DATA FOR ANALYSIS below:

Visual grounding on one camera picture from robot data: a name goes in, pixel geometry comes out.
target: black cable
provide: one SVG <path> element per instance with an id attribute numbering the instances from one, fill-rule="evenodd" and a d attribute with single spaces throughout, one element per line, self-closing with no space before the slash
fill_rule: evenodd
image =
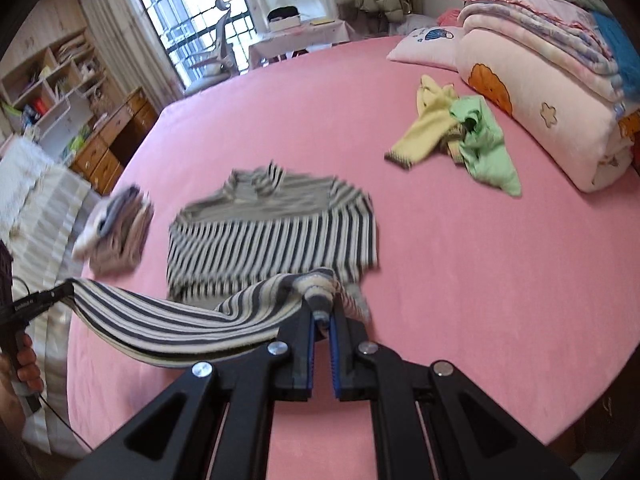
<path id="1" fill-rule="evenodd" d="M 24 288 L 27 289 L 27 296 L 31 295 L 31 291 L 29 290 L 29 286 L 27 285 L 27 282 L 25 282 L 22 278 L 18 278 L 18 276 L 12 276 L 12 278 L 14 280 L 18 280 L 20 283 L 24 285 Z"/>
<path id="2" fill-rule="evenodd" d="M 91 447 L 91 446 L 89 446 L 89 444 L 87 444 L 87 442 L 86 442 L 86 440 L 85 440 L 84 438 L 82 438 L 80 435 L 78 435 L 78 434 L 74 431 L 74 429 L 73 429 L 73 428 L 72 428 L 72 427 L 71 427 L 71 426 L 70 426 L 70 425 L 65 421 L 65 419 L 64 419 L 64 418 L 62 418 L 61 416 L 59 416 L 59 415 L 58 415 L 58 412 L 57 412 L 56 410 L 54 410 L 54 409 L 51 407 L 51 405 L 50 405 L 50 404 L 49 404 L 49 403 L 44 399 L 44 397 L 42 396 L 42 394 L 38 394 L 38 396 L 40 397 L 40 400 L 41 400 L 42 402 L 44 402 L 44 403 L 47 405 L 47 407 L 48 407 L 48 408 L 53 412 L 53 414 L 54 414 L 57 418 L 59 418 L 59 419 L 60 419 L 60 422 L 62 422 L 62 424 L 64 424 L 66 427 L 68 427 L 68 428 L 69 428 L 69 431 L 71 431 L 71 433 L 73 433 L 76 437 L 78 437 L 78 438 L 82 441 L 82 443 L 83 443 L 85 446 L 87 446 L 87 447 L 88 447 L 88 449 L 89 449 L 90 451 L 93 451 L 93 450 L 94 450 L 94 448 L 93 448 L 93 447 Z"/>

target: blue blanket
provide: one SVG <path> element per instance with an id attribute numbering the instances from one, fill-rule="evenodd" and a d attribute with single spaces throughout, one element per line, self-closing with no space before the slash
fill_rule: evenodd
<path id="1" fill-rule="evenodd" d="M 640 56 L 631 40 L 615 18 L 609 18 L 599 12 L 592 12 L 598 23 L 600 33 L 613 51 L 622 77 L 625 97 L 640 100 Z"/>

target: finger
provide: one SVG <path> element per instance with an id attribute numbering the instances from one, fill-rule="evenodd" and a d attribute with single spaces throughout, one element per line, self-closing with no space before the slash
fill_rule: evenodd
<path id="1" fill-rule="evenodd" d="M 34 379 L 33 381 L 27 381 L 27 386 L 35 392 L 42 393 L 44 391 L 44 383 L 42 379 Z"/>
<path id="2" fill-rule="evenodd" d="M 18 378 L 26 383 L 40 378 L 40 369 L 38 365 L 28 365 L 18 370 Z"/>
<path id="3" fill-rule="evenodd" d="M 0 374 L 7 374 L 11 371 L 11 363 L 6 355 L 0 355 Z"/>
<path id="4" fill-rule="evenodd" d="M 18 362 L 22 366 L 30 365 L 36 362 L 36 352 L 33 348 L 25 348 L 18 352 Z"/>

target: striped shirt
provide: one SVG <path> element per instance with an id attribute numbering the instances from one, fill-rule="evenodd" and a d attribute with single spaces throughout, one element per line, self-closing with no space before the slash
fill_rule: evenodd
<path id="1" fill-rule="evenodd" d="M 271 163 L 234 170 L 222 189 L 188 205 L 169 228 L 169 298 L 215 305 L 283 272 L 333 269 L 358 283 L 378 264 L 370 197 L 335 177 L 285 172 Z"/>
<path id="2" fill-rule="evenodd" d="M 102 339 L 139 361 L 183 367 L 247 352 L 276 338 L 282 323 L 306 301 L 316 325 L 326 324 L 335 304 L 366 321 L 331 269 L 279 274 L 206 310 L 156 300 L 86 279 L 69 280 L 74 296 L 64 303 Z"/>

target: stack of folded clothes
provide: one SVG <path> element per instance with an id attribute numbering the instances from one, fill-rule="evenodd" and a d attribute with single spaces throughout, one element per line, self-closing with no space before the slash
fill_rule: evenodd
<path id="1" fill-rule="evenodd" d="M 580 190 L 622 176 L 640 129 L 640 57 L 606 5 L 464 1 L 463 80 L 522 124 Z"/>
<path id="2" fill-rule="evenodd" d="M 154 207 L 138 186 L 102 200 L 76 241 L 72 256 L 89 261 L 96 277 L 135 270 L 142 259 Z"/>

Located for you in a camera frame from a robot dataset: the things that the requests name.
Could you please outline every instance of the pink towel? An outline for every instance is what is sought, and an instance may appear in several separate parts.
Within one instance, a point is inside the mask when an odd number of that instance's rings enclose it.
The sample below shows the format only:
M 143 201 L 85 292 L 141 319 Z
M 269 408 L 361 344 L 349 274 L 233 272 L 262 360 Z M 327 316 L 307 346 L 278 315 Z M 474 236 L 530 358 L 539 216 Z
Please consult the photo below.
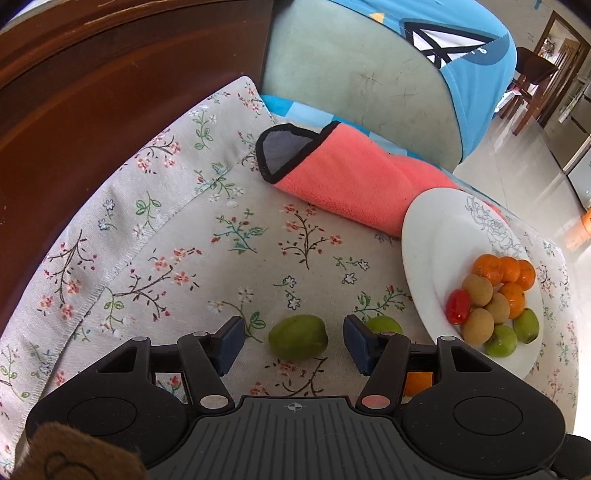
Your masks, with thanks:
M 276 125 L 259 137 L 256 155 L 263 178 L 280 190 L 397 237 L 420 193 L 457 188 L 434 166 L 387 153 L 336 121 L 319 134 Z

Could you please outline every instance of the brown plush toy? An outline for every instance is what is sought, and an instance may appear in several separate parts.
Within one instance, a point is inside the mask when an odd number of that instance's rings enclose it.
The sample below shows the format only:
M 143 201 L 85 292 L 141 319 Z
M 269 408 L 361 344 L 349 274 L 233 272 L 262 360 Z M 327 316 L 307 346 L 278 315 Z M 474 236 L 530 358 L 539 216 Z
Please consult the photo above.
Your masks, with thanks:
M 59 423 L 46 423 L 11 480 L 148 480 L 139 456 Z

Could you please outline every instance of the blue fabric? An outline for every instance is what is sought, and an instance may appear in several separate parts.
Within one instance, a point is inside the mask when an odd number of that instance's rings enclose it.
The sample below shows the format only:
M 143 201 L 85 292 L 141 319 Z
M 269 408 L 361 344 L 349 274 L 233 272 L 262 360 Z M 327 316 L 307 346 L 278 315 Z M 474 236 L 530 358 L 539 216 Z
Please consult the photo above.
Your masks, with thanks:
M 400 148 L 390 140 L 386 140 L 384 137 L 380 137 L 379 135 L 370 132 L 367 128 L 356 125 L 353 122 L 349 122 L 348 120 L 345 120 L 339 116 L 334 116 L 332 113 L 318 110 L 317 108 L 304 105 L 303 103 L 276 97 L 274 95 L 261 95 L 261 98 L 271 113 L 282 116 L 287 120 L 291 120 L 292 122 L 299 122 L 304 125 L 309 125 L 310 127 L 322 128 L 331 123 L 332 120 L 338 120 L 339 122 L 350 125 L 363 134 L 367 135 L 386 152 L 393 153 L 395 155 L 406 155 L 407 157 L 417 158 L 424 161 L 420 155 L 405 150 L 404 148 Z
M 481 47 L 445 64 L 432 54 L 452 95 L 463 156 L 468 156 L 482 140 L 513 78 L 517 52 L 507 28 L 475 0 L 331 1 L 383 23 L 410 43 L 413 32 L 421 29 L 481 38 Z

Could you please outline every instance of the wooden chair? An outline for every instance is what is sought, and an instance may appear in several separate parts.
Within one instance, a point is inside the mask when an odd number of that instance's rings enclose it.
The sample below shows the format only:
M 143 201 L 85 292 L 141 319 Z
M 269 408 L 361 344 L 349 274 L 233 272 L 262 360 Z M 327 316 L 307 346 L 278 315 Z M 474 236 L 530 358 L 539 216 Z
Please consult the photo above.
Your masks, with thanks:
M 517 66 L 515 70 L 521 75 L 517 80 L 511 82 L 511 87 L 521 95 L 513 98 L 501 109 L 500 117 L 511 119 L 519 110 L 522 102 L 526 101 L 528 104 L 527 110 L 513 130 L 514 135 L 519 135 L 529 119 L 535 113 L 538 113 L 544 99 L 544 92 L 558 68 L 548 60 L 538 57 L 531 50 L 525 47 L 517 47 Z M 533 95 L 528 92 L 531 85 L 537 85 Z

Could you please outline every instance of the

End of DATA FOR ANALYSIS.

→ EXERCISE AIM
Go through the entries above and copy out every line that includes the word "what".

→ FINISHED EXERCISE
Could you please outline every instance of the pink towel? An outline for every instance is what is sought, and an instance may appear in several separate parts.
Could you please outline every instance of the brown plush toy? An outline for every instance is what is sought, and an instance may appear in several separate parts.
Could you please outline every instance of the blue fabric? An outline for every instance is what is sought, and an instance may appear in several separate parts.
Could you please outline every instance of the wooden chair? An outline for every instance is what is sought, and an instance may appear in several separate parts.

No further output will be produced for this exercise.